Si vous aimez l’aspect du cocotier, mais qu'il ne vous semble pas adapté, optez pour ces alternatives :
- Le Dragonnier : aspect tropical, mais plus coloré grâce aux rayures contrastées qui traversent ses feuilles pointues. Parfait pour les endroits moins lumineux.
- L’Areca : un feuillage plus touffu avec plusieurs ramifications et des feuilles étroites en forme de plumes.
- Le Yucca : robuste avec un tronc solide et des feuilles vertes, plus facile à entretenir.
- Le Bromélia ou plante-ananas : plus courte durée de vie, mais avec une fructification spectaculaire.
- Le Kentiapalm : feuillage plus large que la goudpalm, idéal pour les emplacements plus sombres.
Les richesses du cocotier : bienfaits des produits dérivés
Le cocotier est cultivé à échelle industrielle pour ses nombreuses richesses.

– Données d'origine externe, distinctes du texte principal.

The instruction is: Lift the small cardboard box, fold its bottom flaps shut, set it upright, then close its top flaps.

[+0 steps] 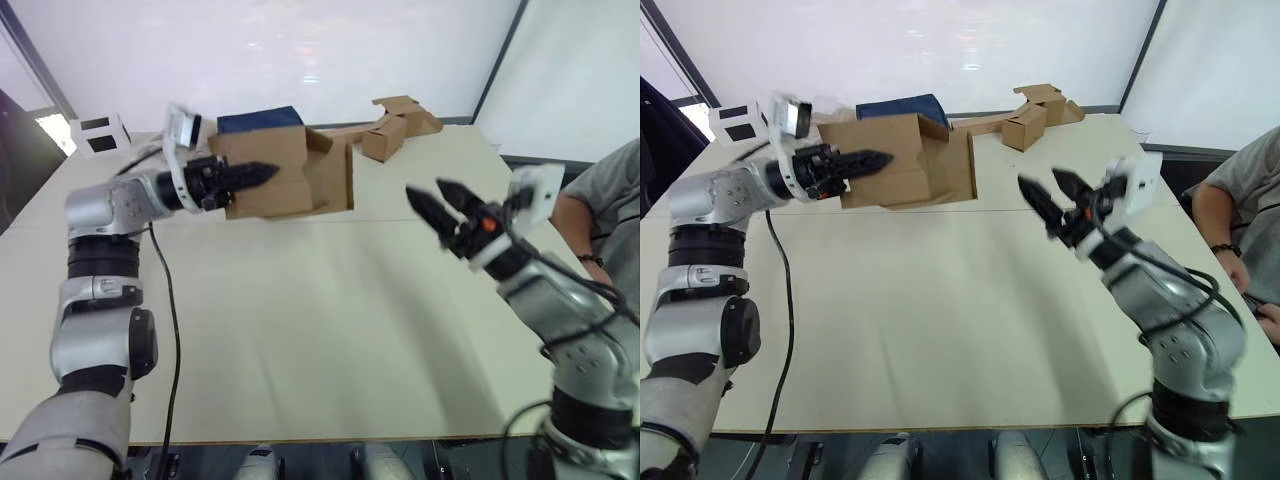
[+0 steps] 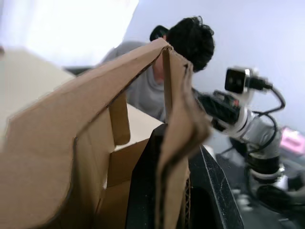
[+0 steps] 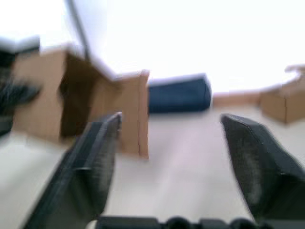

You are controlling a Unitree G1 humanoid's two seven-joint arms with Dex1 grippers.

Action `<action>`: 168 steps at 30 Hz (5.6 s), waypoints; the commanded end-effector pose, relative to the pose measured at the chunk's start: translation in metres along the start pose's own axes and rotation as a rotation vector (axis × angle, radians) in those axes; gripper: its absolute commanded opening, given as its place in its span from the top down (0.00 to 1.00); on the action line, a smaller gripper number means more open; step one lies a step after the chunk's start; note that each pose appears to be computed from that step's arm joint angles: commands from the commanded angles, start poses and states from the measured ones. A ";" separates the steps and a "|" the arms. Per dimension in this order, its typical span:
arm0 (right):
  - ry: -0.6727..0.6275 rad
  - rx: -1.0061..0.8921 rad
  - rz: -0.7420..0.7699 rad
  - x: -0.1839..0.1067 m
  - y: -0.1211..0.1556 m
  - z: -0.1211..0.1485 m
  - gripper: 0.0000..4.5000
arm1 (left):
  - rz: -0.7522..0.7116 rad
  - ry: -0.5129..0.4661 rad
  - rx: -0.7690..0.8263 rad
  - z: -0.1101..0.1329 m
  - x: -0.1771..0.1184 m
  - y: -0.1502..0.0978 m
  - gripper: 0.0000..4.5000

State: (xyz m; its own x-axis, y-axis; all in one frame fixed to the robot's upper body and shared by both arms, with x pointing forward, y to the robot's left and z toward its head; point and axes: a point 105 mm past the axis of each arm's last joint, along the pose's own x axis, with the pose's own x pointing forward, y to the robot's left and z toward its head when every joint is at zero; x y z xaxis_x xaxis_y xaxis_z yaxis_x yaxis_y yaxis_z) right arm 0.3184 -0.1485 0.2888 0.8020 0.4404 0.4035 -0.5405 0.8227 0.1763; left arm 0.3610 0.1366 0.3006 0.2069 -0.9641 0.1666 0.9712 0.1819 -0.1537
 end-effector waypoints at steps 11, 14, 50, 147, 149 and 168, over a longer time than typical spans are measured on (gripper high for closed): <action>-0.094 0.051 0.294 0.066 0.061 0.021 0.99 | -0.048 -0.018 0.294 0.043 0.012 -0.033 1.00; -0.075 0.053 0.316 0.070 0.069 0.010 0.99 | -0.056 -0.021 0.288 0.041 0.012 -0.035 1.00; -0.096 -0.075 0.401 0.064 0.070 0.011 0.99 | -0.094 0.012 0.264 0.033 0.013 -0.038 1.00; 0.019 0.088 0.426 0.017 -0.002 0.034 0.99 | -0.124 0.025 0.266 0.029 0.011 -0.049 1.00; 0.009 0.034 0.329 0.027 -0.018 0.028 0.99 | -0.126 0.021 0.268 0.030 0.012 -0.049 1.00; 0.016 0.297 0.598 0.029 0.049 -0.007 0.99 | -0.121 0.017 0.265 0.031 0.015 -0.047 1.00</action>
State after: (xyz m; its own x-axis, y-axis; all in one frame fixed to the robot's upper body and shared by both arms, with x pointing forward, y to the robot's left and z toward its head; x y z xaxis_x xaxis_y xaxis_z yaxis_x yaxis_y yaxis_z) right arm 0.3327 -0.0920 0.2837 0.4085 0.8053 0.4297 -0.9127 0.3570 0.1986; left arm 0.3287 0.1161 0.3229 0.1009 -0.9872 0.1235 0.9923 0.1088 0.0586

L’eau de coco est une boisson au fort pouvoir hydratant grâce à sa concentration en minéraux alcalins. Sa pulpe, qui peut être consommée crue, confite ou séchée, permet également de produire le fameux lait de coco que l’on retrouve dans de nombreuses gastronomies. C’est aussi de cette pulpe qu’est extraite l’huile de coco, utilisée en cuisine comme en cosmétique pour ses vertus nourrissantes, protectrices et antibactériennes. Lorsque la noix est exploitée pour la consommation de son fruit ou pour fabriquer de l’huile de coco, les noix de coco sont récoltées à maturité, c’est-à-dire brunes. Dans son milieu naturel, le cocotier met entre 4 et 7 ans à donner des fruits et peut ensuite en produire plusieurs centaines par an. En intérieur, vous n’obtiendrez ni fleurs ni fruits.